Instructions to follow:
Within the material below, transcribe exactly the lines from the one holding "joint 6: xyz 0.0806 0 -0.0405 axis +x" through the one holding "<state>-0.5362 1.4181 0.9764", keeping both ends and skipping the rest.

Material provided:
=== Begin Enclosure ===
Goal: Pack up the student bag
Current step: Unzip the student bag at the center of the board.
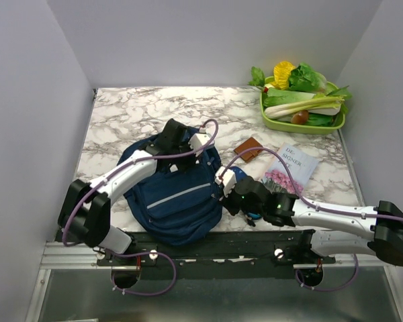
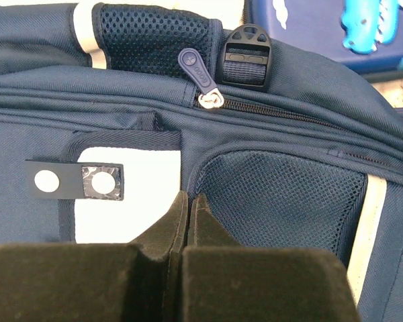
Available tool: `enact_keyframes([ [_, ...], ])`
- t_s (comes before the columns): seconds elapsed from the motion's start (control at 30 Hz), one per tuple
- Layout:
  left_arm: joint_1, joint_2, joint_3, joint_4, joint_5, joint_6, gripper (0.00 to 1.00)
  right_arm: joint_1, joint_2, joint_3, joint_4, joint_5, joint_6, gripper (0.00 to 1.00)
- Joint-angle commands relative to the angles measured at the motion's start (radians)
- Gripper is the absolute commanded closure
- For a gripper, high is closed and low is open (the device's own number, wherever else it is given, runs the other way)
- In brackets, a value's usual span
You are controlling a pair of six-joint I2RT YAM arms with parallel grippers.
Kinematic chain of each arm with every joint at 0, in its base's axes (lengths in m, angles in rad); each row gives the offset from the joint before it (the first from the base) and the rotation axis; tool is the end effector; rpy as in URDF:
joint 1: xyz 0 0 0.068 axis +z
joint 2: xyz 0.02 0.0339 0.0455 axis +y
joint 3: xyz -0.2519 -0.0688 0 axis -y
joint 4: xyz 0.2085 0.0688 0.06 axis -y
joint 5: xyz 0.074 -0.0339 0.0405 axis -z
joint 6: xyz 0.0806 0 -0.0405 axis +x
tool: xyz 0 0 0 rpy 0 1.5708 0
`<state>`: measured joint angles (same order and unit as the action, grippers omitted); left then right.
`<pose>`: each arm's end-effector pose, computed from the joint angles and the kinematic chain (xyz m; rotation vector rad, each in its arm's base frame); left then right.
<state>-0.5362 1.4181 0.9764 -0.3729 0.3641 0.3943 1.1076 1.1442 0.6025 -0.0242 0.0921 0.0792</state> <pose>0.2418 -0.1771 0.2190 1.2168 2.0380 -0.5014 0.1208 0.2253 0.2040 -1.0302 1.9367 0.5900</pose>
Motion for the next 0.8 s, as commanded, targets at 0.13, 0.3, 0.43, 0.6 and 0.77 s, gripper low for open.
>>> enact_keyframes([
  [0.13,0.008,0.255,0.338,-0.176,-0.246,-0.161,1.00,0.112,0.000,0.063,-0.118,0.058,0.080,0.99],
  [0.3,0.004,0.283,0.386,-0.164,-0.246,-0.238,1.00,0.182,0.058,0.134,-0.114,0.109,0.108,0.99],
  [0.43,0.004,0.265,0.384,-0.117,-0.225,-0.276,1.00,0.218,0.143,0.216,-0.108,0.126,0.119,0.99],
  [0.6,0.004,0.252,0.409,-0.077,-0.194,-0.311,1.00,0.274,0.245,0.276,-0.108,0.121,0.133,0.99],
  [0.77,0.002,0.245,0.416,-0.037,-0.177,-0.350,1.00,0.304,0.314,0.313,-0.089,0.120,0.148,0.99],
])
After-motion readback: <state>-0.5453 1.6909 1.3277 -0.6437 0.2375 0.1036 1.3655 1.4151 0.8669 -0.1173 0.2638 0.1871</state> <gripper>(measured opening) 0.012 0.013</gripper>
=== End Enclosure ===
Expected answer:
joint 6: xyz 0.0806 0 -0.0405 axis +x
tool: xyz 0 0 0 rpy 0 1.5708 0
`<state>`: measured joint angles (same order and unit as the action, grippers omitted); left then right.
`<pose>`: each arm's end-effector pose, computed from the joint angles and the kinematic chain (xyz m; rotation vector rad, each in its arm's base frame); left then right.
<state>-0.5362 1.4181 0.9764 -0.3729 0.3641 0.3943 1.1076 1.1442 0.6025 -0.0242 0.0921 0.0792</state> <pose>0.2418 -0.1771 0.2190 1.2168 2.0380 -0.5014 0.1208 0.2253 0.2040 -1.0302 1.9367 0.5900</pose>

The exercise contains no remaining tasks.